OK, a couple of points:
The best way to get audio off a CD into a file on your computer is to use a “CD Ripper” application. A CD Ripper “rips” (digitally extracts) the audio data directly from the CD into a WAV file (some will rip to MP3 but you lose some quality that way). Generally this is faster and better quality than recording the CD.
Fixing up your current recording.
Since you have most of the recording already, probably easiest to stick with the recording method that you have been using for the rest of this CD, so…
Launch Audacity with a new empty project, and record the last few minutes. Allow a bit of overlap with your current recording, so if you need the last 2 minutes, record the last 3 minutes.
When you have recorded it, “File menu > Open” (or “Recent Files”) and open the project that contains your first recording.
Add a new stereo track to your first project (Tracks menu).
Copy and paste the “last bit” into the new track in approximately the right place.
Bring you first (main) project window to the front and make it full screen
Zoom in a bit and use the Time Shift tool to adjust the position of the last bit.
Zoom in a bit more and adjust the position more accurately.
Keep going until you can see the individual cycles of the waveform so that you know that you have the last bit in exactly the right place.
You should now have something similar to this:
and zoomed out a bit:
From the zoomed in view, make a very small selection in both tracks and press Ctrl+i to create “split lines” like this:
Now you can use “Edit menu > Remove Special > Split Delete” (shortcut Alt+Ctrl+K) to delete the end bit of the first track and the first bit of the second track. The reason we use “Split Delete” rather than the normal “Delete” is so that the remaining part of the second track remain in the same place. To select an audio clip with the mouse, just double click on it.
You should now have something like this:
Finally, select the tiny little clip (end of the first track and start of the second track) and apply the “Crossfade Tracks” effect with the default settings.
Now test that the transition from one track to the next plays smoothly.
It should be seamless, but if your recording level was a bit different for the second track, you may need to use the “Track Gain” slider to adjust the level of the “loudest” track to match the quieter track. (see: http://manual.audacityteam.org/o/man/audio_tracks.html#gain)
Finally, you can mix the two tracks together to create a single track by selecting both tracks then “Tracks menu > Mix and Render”.
Believe it or not, when you get the hang of doing this sort of thing, it takes about 30 seconds and the result should be “perfect”
Thanks very much for that very detailed explanation.
I am aware of CD ripping, but in this case I needed to create a lot more “tracks” than were on the original CD because there were many areas where solo and choral parts appear on the same CD track, and I wanted to cut out the solo parts.
Right. I will give it a go.
For future reference: Most good CD rippers will allow you to rip the entire CD as one continuous WAV track. You can then import that into Audacity for editing.

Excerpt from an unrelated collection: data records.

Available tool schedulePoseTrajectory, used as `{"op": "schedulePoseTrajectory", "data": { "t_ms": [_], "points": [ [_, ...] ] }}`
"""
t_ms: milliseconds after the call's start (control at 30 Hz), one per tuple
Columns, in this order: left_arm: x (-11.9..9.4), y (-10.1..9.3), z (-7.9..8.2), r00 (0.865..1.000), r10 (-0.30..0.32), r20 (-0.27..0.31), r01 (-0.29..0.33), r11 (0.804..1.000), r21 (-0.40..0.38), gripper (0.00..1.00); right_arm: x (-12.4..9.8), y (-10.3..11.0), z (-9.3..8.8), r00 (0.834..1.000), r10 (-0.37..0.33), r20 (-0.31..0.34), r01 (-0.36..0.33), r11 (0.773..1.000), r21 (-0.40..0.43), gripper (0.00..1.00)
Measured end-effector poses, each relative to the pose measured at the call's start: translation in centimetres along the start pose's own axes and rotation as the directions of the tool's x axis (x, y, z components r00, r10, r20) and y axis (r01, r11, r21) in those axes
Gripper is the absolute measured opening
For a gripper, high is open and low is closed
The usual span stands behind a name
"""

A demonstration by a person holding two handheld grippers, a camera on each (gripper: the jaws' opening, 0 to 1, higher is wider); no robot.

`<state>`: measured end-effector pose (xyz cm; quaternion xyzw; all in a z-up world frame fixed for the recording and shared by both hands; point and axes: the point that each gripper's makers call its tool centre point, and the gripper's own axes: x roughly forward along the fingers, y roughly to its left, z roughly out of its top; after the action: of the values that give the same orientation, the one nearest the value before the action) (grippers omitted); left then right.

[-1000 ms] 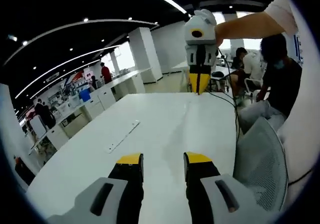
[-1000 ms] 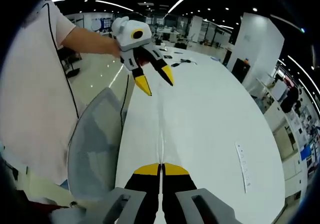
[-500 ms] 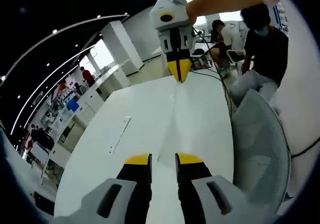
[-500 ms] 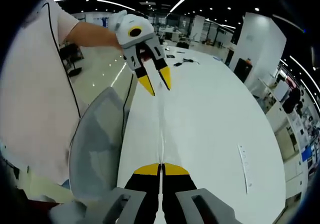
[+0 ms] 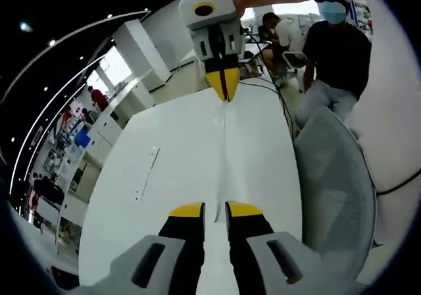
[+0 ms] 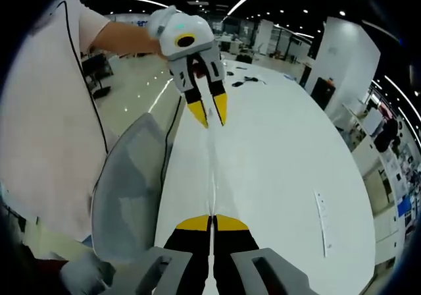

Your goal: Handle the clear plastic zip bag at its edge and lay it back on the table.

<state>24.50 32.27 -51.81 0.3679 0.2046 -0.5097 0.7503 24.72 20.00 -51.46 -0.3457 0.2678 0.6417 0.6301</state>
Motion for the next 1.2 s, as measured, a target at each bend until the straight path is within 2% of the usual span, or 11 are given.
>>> {"op": "schedulePoseTrajectory", "data": {
  "t_ms": [300,500,833,1200],
  "points": [
    [0.3,0.0,-0.2,0.998,-0.038,-0.050,0.039,0.999,0.025,0.08,0.3,0.1,0.0,1.000,0.008,-0.009,-0.008,1.000,-0.002,0.00],
    [0.5,-0.4,-1.0,0.993,-0.058,-0.105,0.063,0.997,0.048,0.06,0.3,0.2,-0.3,1.000,0.013,-0.016,-0.013,1.000,-0.001,0.00],
    [0.4,-0.6,-1.1,0.988,-0.079,-0.132,0.084,0.996,0.039,0.06,0.5,0.2,-0.6,0.999,0.023,-0.025,-0.023,1.000,-0.001,0.00],
    [0.3,-1.2,-1.1,0.979,-0.111,-0.169,0.117,0.993,0.027,0.01,0.7,0.3,-0.5,0.999,0.032,-0.031,-0.033,0.999,-0.010,0.00]
  ]
}}
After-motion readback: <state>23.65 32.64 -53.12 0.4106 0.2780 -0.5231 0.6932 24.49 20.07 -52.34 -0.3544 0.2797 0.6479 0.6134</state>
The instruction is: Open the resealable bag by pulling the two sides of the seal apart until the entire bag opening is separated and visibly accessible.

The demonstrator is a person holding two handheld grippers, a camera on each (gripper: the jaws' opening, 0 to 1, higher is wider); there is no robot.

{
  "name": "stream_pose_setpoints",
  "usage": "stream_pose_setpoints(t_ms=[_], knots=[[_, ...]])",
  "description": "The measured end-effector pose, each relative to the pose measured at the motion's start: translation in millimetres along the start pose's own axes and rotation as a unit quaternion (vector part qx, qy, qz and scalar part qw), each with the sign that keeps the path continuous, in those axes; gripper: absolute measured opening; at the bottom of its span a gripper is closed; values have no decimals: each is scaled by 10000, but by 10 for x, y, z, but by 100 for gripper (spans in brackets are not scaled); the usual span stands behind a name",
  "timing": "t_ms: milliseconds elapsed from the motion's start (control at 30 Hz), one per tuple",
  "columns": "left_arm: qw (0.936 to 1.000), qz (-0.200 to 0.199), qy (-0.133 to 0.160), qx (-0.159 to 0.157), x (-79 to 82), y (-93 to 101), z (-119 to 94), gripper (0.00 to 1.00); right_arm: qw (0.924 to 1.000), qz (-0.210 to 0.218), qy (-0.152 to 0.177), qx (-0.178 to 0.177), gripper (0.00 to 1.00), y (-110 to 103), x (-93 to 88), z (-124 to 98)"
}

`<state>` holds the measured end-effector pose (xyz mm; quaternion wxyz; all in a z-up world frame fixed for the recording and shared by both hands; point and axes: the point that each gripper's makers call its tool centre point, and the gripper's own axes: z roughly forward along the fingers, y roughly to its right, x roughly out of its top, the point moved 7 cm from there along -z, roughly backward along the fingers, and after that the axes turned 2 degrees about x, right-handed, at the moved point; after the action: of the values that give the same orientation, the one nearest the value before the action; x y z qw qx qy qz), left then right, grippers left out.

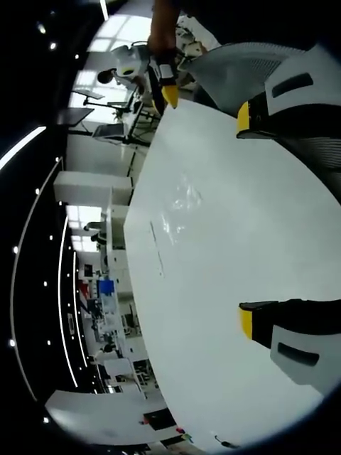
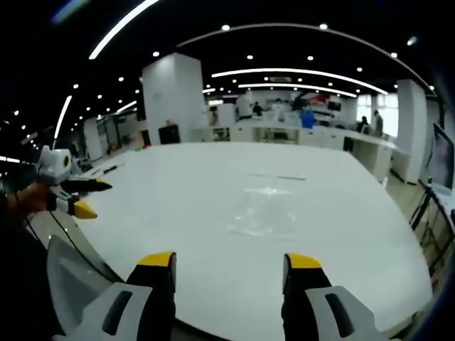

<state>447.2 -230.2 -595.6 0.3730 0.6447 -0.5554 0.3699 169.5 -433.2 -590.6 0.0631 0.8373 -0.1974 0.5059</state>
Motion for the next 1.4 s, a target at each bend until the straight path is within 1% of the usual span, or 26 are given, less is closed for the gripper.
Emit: stream_pose_setpoints(t_ms=[333,667,767,867,1100,1400], knots=[[9999,68,-58,-59,3,33,18,92,10000,46,6,25,58,-25,-26,29],[10000,9,-66,-41,-3,34,22,91,10000,75,48,28,58,-14,-10,43],[10000,23,-8,-27,7,34,16,91,9999,81,49,46,58,-21,-12,47],[10000,17,50,-19,26,37,10,91,9998,145,124,76,58,-31,-1,49],[9999,74,37,-60,36,39,10,94,9999,116,77,81,58,-20,-14,55],[9999,125,-41,-77,28,42,27,94,10000,-14,23,91,58,9,1,115]])
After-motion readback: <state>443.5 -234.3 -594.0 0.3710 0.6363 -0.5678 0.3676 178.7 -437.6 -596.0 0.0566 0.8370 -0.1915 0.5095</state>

Thanks, that’s very useful to know.
Right. I have followed your guide and it all works. Brilliant!
I now have a 112 minute piece (Bach’s St John Passion) in 68 sections which I can break down how I want it.

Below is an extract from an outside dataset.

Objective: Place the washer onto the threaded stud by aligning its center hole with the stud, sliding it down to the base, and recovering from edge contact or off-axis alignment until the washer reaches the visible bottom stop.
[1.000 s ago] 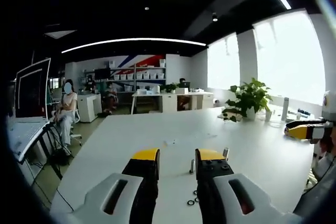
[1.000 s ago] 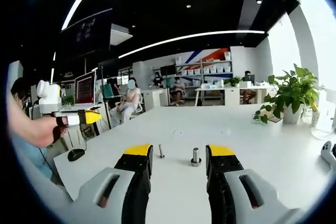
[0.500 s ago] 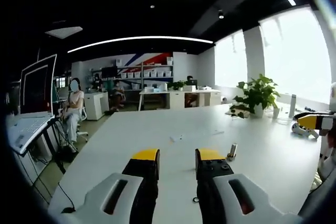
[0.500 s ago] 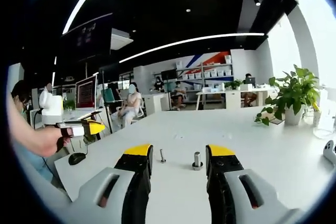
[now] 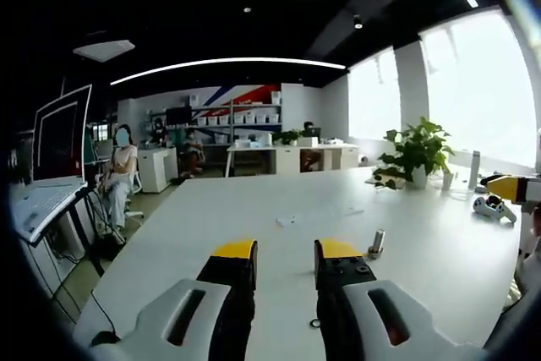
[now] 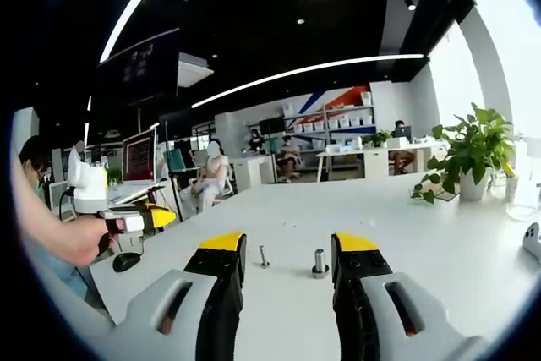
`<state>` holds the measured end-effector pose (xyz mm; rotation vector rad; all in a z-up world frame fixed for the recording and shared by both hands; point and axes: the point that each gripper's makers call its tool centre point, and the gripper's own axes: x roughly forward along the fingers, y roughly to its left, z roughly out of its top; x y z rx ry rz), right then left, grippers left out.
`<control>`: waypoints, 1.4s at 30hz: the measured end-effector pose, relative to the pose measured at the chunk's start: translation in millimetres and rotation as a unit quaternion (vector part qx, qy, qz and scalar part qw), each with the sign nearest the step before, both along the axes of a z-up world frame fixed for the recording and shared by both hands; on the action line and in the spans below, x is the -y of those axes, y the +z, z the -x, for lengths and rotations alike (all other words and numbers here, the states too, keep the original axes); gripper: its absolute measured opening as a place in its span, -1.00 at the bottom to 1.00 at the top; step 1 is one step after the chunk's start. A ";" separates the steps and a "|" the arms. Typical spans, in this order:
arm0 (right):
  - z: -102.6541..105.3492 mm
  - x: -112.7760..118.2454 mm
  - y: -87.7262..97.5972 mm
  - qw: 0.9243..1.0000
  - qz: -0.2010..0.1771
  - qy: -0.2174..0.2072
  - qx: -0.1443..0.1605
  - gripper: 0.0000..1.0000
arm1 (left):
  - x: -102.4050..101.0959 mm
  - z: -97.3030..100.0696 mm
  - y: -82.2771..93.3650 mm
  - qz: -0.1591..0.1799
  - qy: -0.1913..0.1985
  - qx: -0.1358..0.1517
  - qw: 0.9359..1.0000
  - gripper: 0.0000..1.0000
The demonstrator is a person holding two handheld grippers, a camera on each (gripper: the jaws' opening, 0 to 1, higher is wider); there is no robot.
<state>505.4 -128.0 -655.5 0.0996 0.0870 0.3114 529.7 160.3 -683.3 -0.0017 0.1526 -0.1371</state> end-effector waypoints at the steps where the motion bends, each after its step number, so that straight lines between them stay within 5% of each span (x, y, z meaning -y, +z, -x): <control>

I have printed out our exchanges because at my age you don’t remember things like this for very long and I have a folder for problems I have had to get help with on various applications, so it will go in there.
Hopefully this post will also be helpful to others.
Thanks again for your help. If there was a Smily for “grateful” I would use it.
I’ve marked this topic as “solved” and will lock it now.
From working through the steps, you have probably realised that some steps could be missed out for a “rough and ready” job, but these “long steps” are for reliably producing a really good clean edit.